Task brief
Starting at the first entry, print everything through the last exactly.

Data for processing
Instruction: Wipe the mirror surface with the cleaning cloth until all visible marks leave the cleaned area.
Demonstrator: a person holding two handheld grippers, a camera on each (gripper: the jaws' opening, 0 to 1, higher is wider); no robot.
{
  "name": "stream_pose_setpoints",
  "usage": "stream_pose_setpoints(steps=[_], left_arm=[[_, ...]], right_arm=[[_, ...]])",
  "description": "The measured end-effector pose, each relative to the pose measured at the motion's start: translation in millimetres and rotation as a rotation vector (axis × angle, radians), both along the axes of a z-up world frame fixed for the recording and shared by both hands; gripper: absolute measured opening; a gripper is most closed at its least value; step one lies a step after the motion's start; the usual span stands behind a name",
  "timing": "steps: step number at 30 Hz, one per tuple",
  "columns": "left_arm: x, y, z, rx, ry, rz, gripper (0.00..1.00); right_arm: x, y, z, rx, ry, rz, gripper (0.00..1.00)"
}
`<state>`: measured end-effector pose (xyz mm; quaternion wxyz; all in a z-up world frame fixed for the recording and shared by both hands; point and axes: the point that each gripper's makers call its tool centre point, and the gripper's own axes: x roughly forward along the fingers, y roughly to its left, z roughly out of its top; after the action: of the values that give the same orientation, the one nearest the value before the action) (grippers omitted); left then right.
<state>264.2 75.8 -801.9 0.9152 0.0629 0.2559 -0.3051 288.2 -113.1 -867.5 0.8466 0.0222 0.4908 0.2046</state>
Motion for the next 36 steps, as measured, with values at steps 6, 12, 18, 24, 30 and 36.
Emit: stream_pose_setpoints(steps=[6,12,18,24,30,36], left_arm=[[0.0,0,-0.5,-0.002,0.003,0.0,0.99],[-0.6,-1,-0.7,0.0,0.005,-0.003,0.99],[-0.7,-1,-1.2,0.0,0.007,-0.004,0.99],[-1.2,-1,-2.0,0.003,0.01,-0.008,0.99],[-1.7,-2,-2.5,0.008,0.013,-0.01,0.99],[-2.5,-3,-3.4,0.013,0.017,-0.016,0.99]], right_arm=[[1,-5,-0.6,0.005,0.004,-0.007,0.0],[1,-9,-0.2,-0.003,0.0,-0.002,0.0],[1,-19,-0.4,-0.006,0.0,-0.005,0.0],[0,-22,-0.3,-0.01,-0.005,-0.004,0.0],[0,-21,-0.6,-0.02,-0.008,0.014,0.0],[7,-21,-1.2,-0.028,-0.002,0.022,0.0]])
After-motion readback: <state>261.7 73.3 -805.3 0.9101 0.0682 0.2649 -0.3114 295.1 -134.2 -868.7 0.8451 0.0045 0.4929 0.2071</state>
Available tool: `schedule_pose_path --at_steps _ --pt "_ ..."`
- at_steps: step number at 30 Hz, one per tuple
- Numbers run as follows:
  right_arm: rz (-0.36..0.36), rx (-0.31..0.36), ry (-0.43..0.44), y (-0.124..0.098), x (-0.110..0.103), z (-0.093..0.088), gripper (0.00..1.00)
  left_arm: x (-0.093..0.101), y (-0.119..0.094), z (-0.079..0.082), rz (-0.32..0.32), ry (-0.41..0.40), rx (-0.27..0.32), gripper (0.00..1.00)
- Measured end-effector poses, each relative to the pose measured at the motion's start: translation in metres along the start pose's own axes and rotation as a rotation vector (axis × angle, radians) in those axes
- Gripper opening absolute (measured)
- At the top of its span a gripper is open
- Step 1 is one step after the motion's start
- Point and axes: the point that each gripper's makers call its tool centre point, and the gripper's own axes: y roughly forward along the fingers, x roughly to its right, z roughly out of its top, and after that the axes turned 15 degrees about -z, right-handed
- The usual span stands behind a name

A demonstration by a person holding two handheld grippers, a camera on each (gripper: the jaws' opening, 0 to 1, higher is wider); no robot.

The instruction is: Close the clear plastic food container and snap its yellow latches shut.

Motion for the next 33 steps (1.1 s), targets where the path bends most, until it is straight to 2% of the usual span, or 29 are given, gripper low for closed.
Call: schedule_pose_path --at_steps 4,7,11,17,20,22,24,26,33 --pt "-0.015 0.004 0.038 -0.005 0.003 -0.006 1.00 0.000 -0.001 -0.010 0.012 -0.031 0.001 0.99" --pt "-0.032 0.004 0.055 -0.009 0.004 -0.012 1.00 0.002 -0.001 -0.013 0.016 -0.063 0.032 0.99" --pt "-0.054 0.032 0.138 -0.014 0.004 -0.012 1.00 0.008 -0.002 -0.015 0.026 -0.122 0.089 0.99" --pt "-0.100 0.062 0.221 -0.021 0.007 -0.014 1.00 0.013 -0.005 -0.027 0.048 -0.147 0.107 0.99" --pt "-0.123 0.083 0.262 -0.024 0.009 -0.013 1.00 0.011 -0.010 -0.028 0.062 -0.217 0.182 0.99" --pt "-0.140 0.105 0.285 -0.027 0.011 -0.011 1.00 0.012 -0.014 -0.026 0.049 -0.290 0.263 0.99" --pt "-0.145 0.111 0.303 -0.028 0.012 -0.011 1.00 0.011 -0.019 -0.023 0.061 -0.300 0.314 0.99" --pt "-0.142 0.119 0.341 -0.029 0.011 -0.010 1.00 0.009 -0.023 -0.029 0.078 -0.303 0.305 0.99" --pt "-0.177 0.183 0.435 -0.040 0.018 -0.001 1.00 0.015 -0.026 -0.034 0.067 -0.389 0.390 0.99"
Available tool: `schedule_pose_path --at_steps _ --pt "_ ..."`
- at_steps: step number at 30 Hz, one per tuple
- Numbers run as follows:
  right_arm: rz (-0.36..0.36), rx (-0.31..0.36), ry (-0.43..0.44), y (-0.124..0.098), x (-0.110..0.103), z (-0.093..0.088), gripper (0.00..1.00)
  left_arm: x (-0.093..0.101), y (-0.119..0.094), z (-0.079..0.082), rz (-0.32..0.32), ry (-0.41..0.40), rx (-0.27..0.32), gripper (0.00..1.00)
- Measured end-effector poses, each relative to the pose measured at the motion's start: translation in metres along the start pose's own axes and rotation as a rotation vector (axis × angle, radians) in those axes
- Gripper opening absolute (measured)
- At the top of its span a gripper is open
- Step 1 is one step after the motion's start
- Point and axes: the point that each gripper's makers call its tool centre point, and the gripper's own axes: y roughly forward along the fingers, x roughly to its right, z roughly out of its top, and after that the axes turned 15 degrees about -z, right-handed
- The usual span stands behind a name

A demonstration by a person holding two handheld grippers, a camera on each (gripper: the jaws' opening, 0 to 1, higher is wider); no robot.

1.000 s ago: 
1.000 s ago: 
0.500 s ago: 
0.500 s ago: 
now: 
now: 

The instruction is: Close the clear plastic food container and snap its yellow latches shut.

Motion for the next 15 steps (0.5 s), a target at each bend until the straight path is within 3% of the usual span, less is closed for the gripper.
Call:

Response to the task
Instruction: Wipe the mirror surface with the cleaning cloth until all visible marks leave the cleaned area.
Demonstrator: a person holding two handheld grippers, a camera on each (gripper: the jaws' opening, 0 to 1, higher is wider); no robot.
{
  "name": "stream_pose_setpoints",
  "usage": "stream_pose_setpoints(steps=[_], left_arm=[[_, ...]], right_arm=[[_, ...]])",
  "description": "The measured end-effector pose, each relative to the pose measured at the motion's start: translation in millimetres and rotation as a rotation vector (axis × angle, radians), both along the axes of a z-up world frame fixed for the recording and shared by both hands; gripper: absolute measured opening; a gripper is most closed at its least value; step one lies a step after the motion's start; the usual span stands behind a name",
  "timing": "steps: step number at 30 Hz, one per tuple",
  "columns": "left_arm: x, y, z, rx, ry, rz, gripper (0.00..1.00); right_arm: x, y, z, rx, ry, rz, gripper (0.00..1.00)"
}
`<state>`: measured end-effector pose (xyz mm; quaternion wxyz; all in a z-up world frame fixed for the recording and shared by both hands; point and axes: the point that each gripper's makers call its tool centre point, and the gripper's own axes: x roughly forward along the fingers, y roughly to its left, z roughly out of its top; after the action: of the values that give the same orientation, the one nearest the value before the action) (grippers omitted); left then right.
<state>264.2 75.8 -801.9 0.9152 0.0629 0.2559 -0.3051 288.2 -113.1 -867.5 0.8466 0.0222 0.4908 0.2046</state>
Motion for the next 36 steps, as measured, with values at steps 6, 12, 18, 24, 30 and 36.
Emit: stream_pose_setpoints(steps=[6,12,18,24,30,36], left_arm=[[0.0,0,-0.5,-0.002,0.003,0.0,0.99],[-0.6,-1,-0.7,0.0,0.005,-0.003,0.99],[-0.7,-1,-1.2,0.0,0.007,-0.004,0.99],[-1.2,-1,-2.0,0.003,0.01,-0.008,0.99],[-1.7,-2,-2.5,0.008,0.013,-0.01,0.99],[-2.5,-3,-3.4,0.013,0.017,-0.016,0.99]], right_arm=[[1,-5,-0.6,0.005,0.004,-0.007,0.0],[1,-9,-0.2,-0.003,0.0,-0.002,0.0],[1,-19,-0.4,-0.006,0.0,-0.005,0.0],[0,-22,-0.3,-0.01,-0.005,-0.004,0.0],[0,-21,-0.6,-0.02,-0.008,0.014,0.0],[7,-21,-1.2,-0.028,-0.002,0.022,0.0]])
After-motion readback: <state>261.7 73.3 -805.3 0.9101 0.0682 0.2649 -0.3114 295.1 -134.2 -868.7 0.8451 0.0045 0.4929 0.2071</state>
Available tool: `schedule_pose_path --at_steps _ --pt "_ ..."`
- at_steps: step number at 30 Hz, one per tuple
- Numbers run as follows:
  right_arm: rz (-0.36..0.36), rx (-0.31..0.36), ry (-0.43..0.44), y (-0.124..0.098), x (-0.110..0.103), z (-0.093..0.088), gripper (0.00..1.00)
  left_arm: x (-0.093..0.101), y (-0.119..0.094), z (-0.079..0.082), rz (-0.32..0.32), ry (-0.41..0.40), rx (-0.27..0.32), gripper (0.00..1.00)
- Measured end-effector poses, each relative to the pose measured at the motion's start: translation in metres along the start pose's own axes and rotation as a rotation vector (axis × angle, radians) in those axes
- Gripper opening absolute (measured)
- At the top of its span a gripper is open
- Step 1 is one step after the motion's start
- Point and axes: the point that each gripper's makers call its tool centre point, and the gripper's own axes: y roughly forward along the fingers, x roughly to its right, z roughly out of its top, and after that the axes turned 15 degrees about -z, right-handed
- The usual span stands behind a name

A demonstration by a person holding two handheld grippers, a camera on each (gripper: the jaws' opening, 0 to 1, higher is wider); no robot.

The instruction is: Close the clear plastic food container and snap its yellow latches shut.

Motion for the next 33 steps (1.1 s), targets where the path bends most, until it is straight to 2% of the usual span, or 29 are given, gripper low for closed.
Call: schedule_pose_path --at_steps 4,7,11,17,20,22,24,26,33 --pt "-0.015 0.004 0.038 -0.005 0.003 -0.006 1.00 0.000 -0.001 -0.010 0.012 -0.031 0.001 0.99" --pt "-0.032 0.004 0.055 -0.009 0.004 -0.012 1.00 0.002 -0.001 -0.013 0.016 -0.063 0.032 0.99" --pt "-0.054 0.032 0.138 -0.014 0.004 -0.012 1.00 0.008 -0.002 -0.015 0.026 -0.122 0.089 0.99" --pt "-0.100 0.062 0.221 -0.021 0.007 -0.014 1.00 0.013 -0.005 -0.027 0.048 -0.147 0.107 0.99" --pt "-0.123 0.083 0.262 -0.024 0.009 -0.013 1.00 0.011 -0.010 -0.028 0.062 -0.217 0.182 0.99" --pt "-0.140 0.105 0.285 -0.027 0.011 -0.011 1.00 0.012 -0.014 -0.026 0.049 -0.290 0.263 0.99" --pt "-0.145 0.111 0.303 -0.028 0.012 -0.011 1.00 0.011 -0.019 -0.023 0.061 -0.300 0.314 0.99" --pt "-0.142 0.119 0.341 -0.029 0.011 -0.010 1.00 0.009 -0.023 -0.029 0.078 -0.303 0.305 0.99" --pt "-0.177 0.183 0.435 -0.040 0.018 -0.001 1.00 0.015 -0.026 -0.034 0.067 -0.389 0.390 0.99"
Available tool: `schedule_pose_path --at_steps _ --pt "_ ..."`
- at_steps: step number at 30 Hz, one per tuple
- Numbers run as follows:
  right_arm: rz (-0.36..0.36), rx (-0.31..0.36), ry (-0.43..0.44), y (-0.124..0.098), x (-0.110..0.103), z (-0.093..0.088), gripper (0.00..1.00)
  left_arm: x (-0.093..0.101), y (-0.119..0.094), z (-0.079..0.082), rz (-0.32..0.32), ry (-0.41..0.40), rx (-0.27..0.32), gripper (0.00..1.00)
- Measured end-effector poses, each relative to the pose measured at the motion's start: translation in metres along the start pose's own axes and rotation as a rotation vector (axis × angle, radians) in those axes
- Gripper opening absolute (measured)
- At the top of its span a gripper is open
- Step 1 is one step after the motion's start
- Point and axes: the point that each gripper's makers call its tool centre point, and the gripper's own axes: y roughly forward along the fingers, x roughly to its right, z roughly out of its top, and after that the axes turned 15 degrees about -z, right-handed
- The usual span stands behind a name

A demonstration by a person holding two handheld grippers, a camera on each (gripper: the jaws' opening, 0 to 1, higher is wider); no robot.

1.000 s ago: 
1.000 s ago: 
0.500 s ago: 
0.500 s ago: 
now: 
now: 

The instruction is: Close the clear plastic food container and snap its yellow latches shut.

Motion for the next 15 steps (0.5 s), a target at each bend until the straight path is within 3% of the usual span, less is closed for the gripper.
Call:

What came before is the complete response.